Snow Spirits in the Mothership






















STEEP LINES FOR MY SON AT 40

The beacon in your hands
is better than it would be in mine.
You would find your father
in an avalance before he could find you.
You are a parable reversing the order of the world.
You bring back blessings
calling it treasure. What choices
you've made are clear,
and that's what it takes
to make a life, to be a man.

At 40, at 65, we shared
what we have, and what we've brought back.
Blessed separately and together.
Outback on skis.
Studying snow that falls in chunks.
Survival skills. Practical spirits,
away from last resorts.
You put nieces and nephews on skis.
You give them your voice.
You shape your father
into being the father
you've always wanted.
We go down the road
in the mothership,
another word you gave me
twenty years ago. Somewhere
in the music, Jimi Hendrix sings,
Mr.

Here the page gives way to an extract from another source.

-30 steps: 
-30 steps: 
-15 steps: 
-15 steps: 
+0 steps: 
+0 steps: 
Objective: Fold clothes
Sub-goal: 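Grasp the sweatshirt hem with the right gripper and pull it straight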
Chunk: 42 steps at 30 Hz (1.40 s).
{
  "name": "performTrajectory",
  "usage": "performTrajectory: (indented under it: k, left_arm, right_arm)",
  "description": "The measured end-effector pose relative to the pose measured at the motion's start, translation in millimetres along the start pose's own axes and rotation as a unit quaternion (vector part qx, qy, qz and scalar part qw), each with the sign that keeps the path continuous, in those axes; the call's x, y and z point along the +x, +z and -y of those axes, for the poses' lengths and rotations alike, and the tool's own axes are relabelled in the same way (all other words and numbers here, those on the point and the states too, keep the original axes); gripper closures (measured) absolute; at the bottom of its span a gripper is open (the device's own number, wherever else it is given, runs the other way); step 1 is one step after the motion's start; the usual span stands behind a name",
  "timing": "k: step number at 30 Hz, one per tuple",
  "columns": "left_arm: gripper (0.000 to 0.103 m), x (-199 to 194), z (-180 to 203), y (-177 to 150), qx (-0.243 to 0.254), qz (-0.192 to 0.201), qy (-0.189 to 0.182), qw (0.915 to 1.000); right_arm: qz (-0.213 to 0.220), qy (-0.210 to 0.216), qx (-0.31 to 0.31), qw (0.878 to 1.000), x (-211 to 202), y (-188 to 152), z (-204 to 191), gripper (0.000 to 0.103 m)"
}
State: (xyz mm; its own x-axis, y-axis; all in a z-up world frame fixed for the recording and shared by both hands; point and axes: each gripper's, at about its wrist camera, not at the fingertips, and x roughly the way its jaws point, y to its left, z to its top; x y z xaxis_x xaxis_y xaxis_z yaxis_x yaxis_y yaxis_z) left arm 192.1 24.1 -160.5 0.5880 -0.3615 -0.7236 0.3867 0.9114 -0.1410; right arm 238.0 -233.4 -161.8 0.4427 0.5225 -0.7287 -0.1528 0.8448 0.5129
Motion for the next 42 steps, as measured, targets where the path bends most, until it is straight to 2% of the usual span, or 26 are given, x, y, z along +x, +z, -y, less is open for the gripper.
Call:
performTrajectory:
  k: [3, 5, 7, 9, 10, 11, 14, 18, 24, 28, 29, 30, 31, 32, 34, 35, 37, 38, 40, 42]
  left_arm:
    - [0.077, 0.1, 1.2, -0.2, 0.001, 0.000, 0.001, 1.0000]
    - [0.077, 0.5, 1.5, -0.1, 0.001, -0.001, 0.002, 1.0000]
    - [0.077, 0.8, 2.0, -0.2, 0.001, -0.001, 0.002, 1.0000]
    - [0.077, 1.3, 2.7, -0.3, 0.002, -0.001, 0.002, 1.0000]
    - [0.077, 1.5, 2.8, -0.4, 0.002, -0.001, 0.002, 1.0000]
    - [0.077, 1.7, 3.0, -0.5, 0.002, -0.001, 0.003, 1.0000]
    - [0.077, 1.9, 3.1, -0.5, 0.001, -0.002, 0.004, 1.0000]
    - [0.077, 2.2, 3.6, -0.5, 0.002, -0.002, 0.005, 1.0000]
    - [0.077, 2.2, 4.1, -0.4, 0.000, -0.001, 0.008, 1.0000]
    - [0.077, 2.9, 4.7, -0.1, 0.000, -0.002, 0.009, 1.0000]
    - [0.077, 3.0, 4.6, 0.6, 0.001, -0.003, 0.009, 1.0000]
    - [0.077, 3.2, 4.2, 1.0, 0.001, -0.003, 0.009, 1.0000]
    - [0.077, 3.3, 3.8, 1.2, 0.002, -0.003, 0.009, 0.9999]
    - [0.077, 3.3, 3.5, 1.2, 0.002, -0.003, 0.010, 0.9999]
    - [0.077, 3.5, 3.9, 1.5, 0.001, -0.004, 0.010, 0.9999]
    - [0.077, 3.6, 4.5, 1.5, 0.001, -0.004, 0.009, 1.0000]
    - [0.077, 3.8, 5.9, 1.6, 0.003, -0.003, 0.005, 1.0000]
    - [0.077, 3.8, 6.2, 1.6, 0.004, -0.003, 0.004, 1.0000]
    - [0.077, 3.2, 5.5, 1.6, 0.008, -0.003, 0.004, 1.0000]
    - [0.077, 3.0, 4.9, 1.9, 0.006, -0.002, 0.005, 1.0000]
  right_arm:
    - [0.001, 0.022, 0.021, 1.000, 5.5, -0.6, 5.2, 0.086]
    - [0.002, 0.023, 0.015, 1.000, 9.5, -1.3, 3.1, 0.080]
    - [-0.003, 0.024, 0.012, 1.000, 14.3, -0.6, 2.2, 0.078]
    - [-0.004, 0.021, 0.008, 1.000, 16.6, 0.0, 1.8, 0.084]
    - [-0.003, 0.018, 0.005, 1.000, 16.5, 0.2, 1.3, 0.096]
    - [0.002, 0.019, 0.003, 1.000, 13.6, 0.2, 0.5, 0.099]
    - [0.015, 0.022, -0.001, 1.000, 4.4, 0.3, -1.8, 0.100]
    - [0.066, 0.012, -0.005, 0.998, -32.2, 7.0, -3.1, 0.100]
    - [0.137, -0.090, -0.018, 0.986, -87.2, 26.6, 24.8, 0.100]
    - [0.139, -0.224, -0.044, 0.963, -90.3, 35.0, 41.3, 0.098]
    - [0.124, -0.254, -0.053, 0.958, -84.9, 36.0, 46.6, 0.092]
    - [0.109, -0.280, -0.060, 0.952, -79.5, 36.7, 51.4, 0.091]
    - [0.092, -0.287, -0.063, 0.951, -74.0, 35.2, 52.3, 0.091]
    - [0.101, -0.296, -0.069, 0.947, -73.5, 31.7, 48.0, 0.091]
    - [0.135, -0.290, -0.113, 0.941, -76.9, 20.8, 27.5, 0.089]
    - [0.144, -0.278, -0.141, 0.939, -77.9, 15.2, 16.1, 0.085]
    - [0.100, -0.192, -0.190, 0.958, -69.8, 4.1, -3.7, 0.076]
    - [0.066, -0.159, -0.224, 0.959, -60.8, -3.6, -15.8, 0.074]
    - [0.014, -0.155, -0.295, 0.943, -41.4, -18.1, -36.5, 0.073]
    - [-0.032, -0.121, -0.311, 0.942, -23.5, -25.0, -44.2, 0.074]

Businessman, you can't dress like me.
All this color in a world gone mad for business.
You make a life exploring
what can only be had with a sharp edge.
That extreme is one practical way
for your love to love this world.

Love, Dad
27 February 2011

 
DON'T TALK TO ME LIKE THAT

his grandson says.
How do you want me to talk,
he says,
Like this?
Yes.
Talk to me like Grandpa.

Jim Bodeen
27 February 2011

















AND THE WILDERNESS TAKES THEM, TOO

The grandkids call Paradise Basin the beautiful place. On the map it's the gateway to the Goat Rocks Wilderness. The geographical area of White Pass doubles in one year after an environmental fight lasting nearly a quarter of a century. The grandkids have it right. The Beautiful Place.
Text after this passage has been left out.